Samoloty własnej roboty
Podczas gdy mali chłopcy sklejają niewielkie modele, mężczyźni kupują zestawy do montażu pełnoprawnych maszyn, które potem pilotują. Człowiek musi sobie od czasu do czasu polatać.
Produkowany we Wrocławiu mały samolot Zodiac CH-601 kosztuje 130 tys. zł, ale jeśli zamiast gotowej maszyny kupisz zestaw do samodzielnego montażu, cena spada do 47 tys. Atrakcyjna propozycja? Jeśli masz miejsce i talent do majsterkowania - jak najbardziej. Oferowane w Stanach i Europie paczki podzespołów są wycelowane w rosnący rynek samolotów kategorii ultralight, czyli ważących do pół tony. Takie maszyny to ulubienice amatorów latania rekreacyjnego. Stosunkowo łatwo uzyskać pozwolenia na latanie nimi, są łatwe w pilotażu (zwłaszcza górnopłaty, ze skrzydłami nad kadłubem) i nie kosztują fortuny.
* Skrzydła z paczki*
Oczywiście te 50 tysięcy za Zodiaca to dopiero początek, bo zestaw montażowy CH-601 nie zawiera przyrządów, elektryki ani silnika. Amerykańska firma WAC ma inne podejście: za (w przeliczeniu) 115 tys. zł można u niej kupić rozłożony górnopłat Spirit, któremu nie brakuje ani śrubki. Czy da radę zejść jeszcze niżej? Dealer w Nebrasce oferuje podstawowe części do samolotu Easy Eagle za równowartość 28 tys. zł, a silnik za 12,6 tys., ale konstrukcja wygląda biednie i wiele części trzeba zdobyć na własną rękę. A gdyby zrezygnować z zestawów i tworzyć samemu? Plany samolotu kosztują tylko kilkaset złotych. To jednak wyższa szkoła jazdy i potworny złodziej czasu. Pewien Polak z Florydy liczył na szybkie zbudowanie ultralighta w wolnych chwilach, bo miał techniczne wykształcenie i dobrze wyposażony warsztat. Skończył po sześciu latach.
Pod niebem we dwoje
W podróż ultralightem bez przeszkód ruszysz z partnerką, bylebyś nie próbował rozkręcać komercyjnego przewozu pasażerów. Maszyną z popularnym w tej klasie silnikiem 80 KM przekroczysz 200 km/h i przelecisz kilkaset do ponad tysiąca kilometrów między przyziemieniami na lotniskach lokalnych aeroklubów.

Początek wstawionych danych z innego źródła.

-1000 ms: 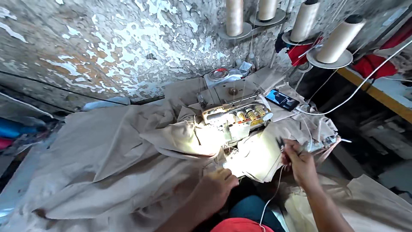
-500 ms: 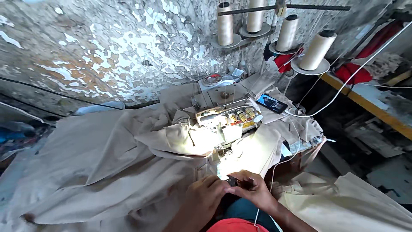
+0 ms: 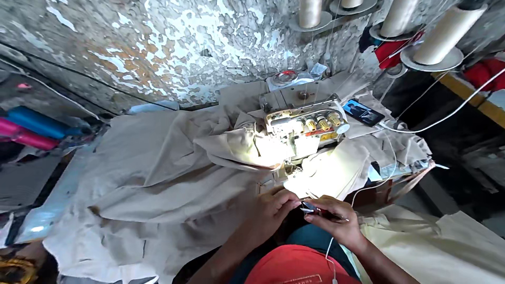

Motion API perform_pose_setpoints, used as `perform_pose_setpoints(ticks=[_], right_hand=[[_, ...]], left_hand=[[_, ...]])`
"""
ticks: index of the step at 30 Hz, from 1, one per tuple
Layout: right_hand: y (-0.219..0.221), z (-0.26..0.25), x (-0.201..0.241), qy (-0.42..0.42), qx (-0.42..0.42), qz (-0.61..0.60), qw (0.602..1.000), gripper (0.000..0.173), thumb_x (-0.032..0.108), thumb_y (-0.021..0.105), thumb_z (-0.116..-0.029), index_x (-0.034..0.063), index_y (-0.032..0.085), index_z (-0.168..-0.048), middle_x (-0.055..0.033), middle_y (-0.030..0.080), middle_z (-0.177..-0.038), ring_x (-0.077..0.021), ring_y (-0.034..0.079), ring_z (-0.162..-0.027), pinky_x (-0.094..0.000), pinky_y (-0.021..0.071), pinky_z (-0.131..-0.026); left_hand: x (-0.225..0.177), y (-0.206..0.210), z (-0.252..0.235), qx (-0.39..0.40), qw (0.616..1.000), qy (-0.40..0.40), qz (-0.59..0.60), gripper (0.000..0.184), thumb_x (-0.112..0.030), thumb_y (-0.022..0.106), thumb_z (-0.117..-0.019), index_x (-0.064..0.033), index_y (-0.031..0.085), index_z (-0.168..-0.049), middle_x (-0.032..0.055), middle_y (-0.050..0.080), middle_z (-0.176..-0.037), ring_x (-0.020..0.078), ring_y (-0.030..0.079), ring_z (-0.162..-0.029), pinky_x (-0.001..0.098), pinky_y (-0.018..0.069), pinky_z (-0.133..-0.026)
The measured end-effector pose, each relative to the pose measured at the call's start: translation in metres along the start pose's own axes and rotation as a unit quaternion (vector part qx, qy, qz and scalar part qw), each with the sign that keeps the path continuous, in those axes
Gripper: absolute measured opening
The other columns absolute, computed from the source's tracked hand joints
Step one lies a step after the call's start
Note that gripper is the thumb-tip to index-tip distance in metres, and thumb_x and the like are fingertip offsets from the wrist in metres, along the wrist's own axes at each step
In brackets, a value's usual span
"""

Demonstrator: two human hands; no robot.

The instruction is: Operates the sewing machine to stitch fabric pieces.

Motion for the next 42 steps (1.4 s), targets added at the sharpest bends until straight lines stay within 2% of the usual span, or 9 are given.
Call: perform_pose_setpoints(ticks=[9,16,22,29,33,36,38,40,42], right_hand=[[-0.005,-0.002,0.0,0.004,-0.018,-0.004,1.0,0.019,0.012,0.074,-0.0924,0.0111,0.078,-0.11,0.0059,0.075,-0.097,0.0066,0.065,-0.088,-0.01,0.0541,-0.079],[-0.093,-0.01,-0.049,0.224,-0.202,0.164,0.939,0.033,0.016,0.062,-0.099,-0.0048,0.066,-0.125,-0.0022,0.069,-0.09,0.0036,0.055,-0.063,-0.0147,0.0476,-0.058],[-0.191,-0.044,-0.074,0.296,-0.199,0.44,0.824,0.037,0.02,0.051,-0.1073,-0.0052,0.066,-0.129,-0.0316,0.065,-0.122,-0.0487,0.066,-0.105,-0.0654,0.0487,-0.091],[-0.229,-0.055,-0.135,0.431,-0.093,0.566,0.697,0.035,0.022,0.051,-0.1073,0.0105,0.066,-0.137,-0.0261,0.057,-0.14,-0.0476,0.054,-0.129,-0.0643,0.0453,-0.099],[-0.217,-0.05,-0.117,0.329,-0.141,0.585,0.728,0.034,0.016,0.054,-0.1048,0.0033,0.067,-0.134,-0.0278,0.06,-0.137,-0.0529,0.054,-0.125,-0.0664,0.0459,-0.096],[-0.182,-0.045,-0.054,0.122,-0.201,0.595,0.768,0.035,0.02,0.056,-0.1036,-0.0053,0.071,-0.122,-0.032,0.067,-0.116,-0.0551,0.064,-0.104,-0.0664,0.0509,-0.084],[-0.165,-0.031,-0.019,0.073,-0.249,0.534,0.805,0.047,0.031,0.044,-0.107,-0.0032,0.076,-0.11,-0.0221,0.074,-0.095,-0.0362,0.071,-0.082,-0.0522,0.0546,-0.072],[-0.151,-0.016,-0.016,0.111,-0.271,0.348,0.891,0.053,0.036,0.037,-0.1101,-0.0017,0.075,-0.106,0.0034,0.067,-0.076,0.002,0.055,-0.06,-0.0175,0.0475,-0.057],[-0.125,-0.005,-0.032,0.183,-0.255,0.11,0.943,0.046,0.027,0.036,-0.11,-0.0039,0.069,-0.114,0.0126,0.063,-0.067,0.0079,0.051,-0.05,-0.0119,0.0452,-0.048]], left_hand=[[0.007,0.002,0.004,-0.008,1.0,-0.01,0.002,0.023,-0.019,0.059,-0.1027,-0.0018,0.073,-0.097,0.0072,0.071,-0.089,0.0038,0.064,-0.084,0.0156,0.0509,-0.08],[0.023,0.003,0.005,-0.046,0.996,-0.063,0.044,0.019,-0.015,0.061,-0.0998,-0.0003,0.073,-0.097,0.0046,0.07,-0.092,-0.0033,0.064,-0.086,0.0112,0.0515,-0.081],[0.043,0.007,0.001,-0.114,0.962,-0.131,0.21,0.009,-0.003,0.061,-0.096,-0.0037,0.07,-0.098,-0.0089,0.067,-0.085,-0.0072,0.059,-0.069,0.0099,0.05,-0.063],[0.056,0.007,0.007,-0.208,0.892,-0.183,0.357,0.019,-0.002,0.06,-0.0968,-0.0148,0.074,-0.096,-0.0087,0.072,-0.083,-0.0027,0.063,-0.065,0.0142,0.054,-0.061],[0.063,0.002,0.011,-0.241,0.874,-0.17,0.387,0.016,-0.008,0.063,-0.0973,-0.0155,0.077,-0.094,-0.0016,0.074,-0.107,0.0091,0.072,-0.091,0.0256,0.0609,-0.083],[0.06,-0.002,0.015,-0.26,0.861,-0.172,0.402,0.017,-0.006,0.062,-0.0974,-0.0135,0.077,-0.095,0.0018,0.075,-0.107,0.0127,0.074,-0.088,0.0291,0.0629,-0.08],[0.057,-0.005,0.018,-0.267,0.854,-0.173,0.412,0.018,-0.006,0.061,-0.0981,-0.0132,0.077,-0.096,0.002,0.076,-0.105,0.0122,0.074,-0.083,0.0287,0.0633,-0.076],[0.056,-0.007,0.02,-0.271,0.847,-0.173,0.423,0.018,-0.008,0.061,-0.0991,-0.0147,0.078,-0.096,0.0016,0.076,-0.105,0.0119,0.074,-0.083,0.0287,0.0634,-0.077],[0.054,-0.008,0.021,-0.27,0.84,-0.171,0.439,0.017,-0.012,0.062,-0.1001,-0.0162,0.078,-0.096,0.0015,0.076,-0.105,0.0113,0.074,-0.083,0.0287,0.0632,-0.077]])
Point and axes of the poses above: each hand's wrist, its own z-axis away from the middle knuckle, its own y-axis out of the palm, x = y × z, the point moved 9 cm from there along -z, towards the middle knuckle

Warto zainwestować w dobry system ratunkowy: wystrzeliwany ładunkiem pirotechnicznym duży spadochron, na którym w razie kłopotów opadnie cała maszyna.
Wypad na wakacje zajmie ci chwilkę i nie utkniesz w korku z TIR-ami. W tych częściach Europy, gdzie ultralighty cieszą się popularnością - na przykład na Lazurowym Wybrzeżu - trafisz na gęstą siatkę małych lotnisk. Pamiętaj tylko, że przelot za granicę wiąże się z odprawami paszportowymi (i celnymi, jeśli przekraczasz granicę Unii Europejskiej). Wysokich lotów!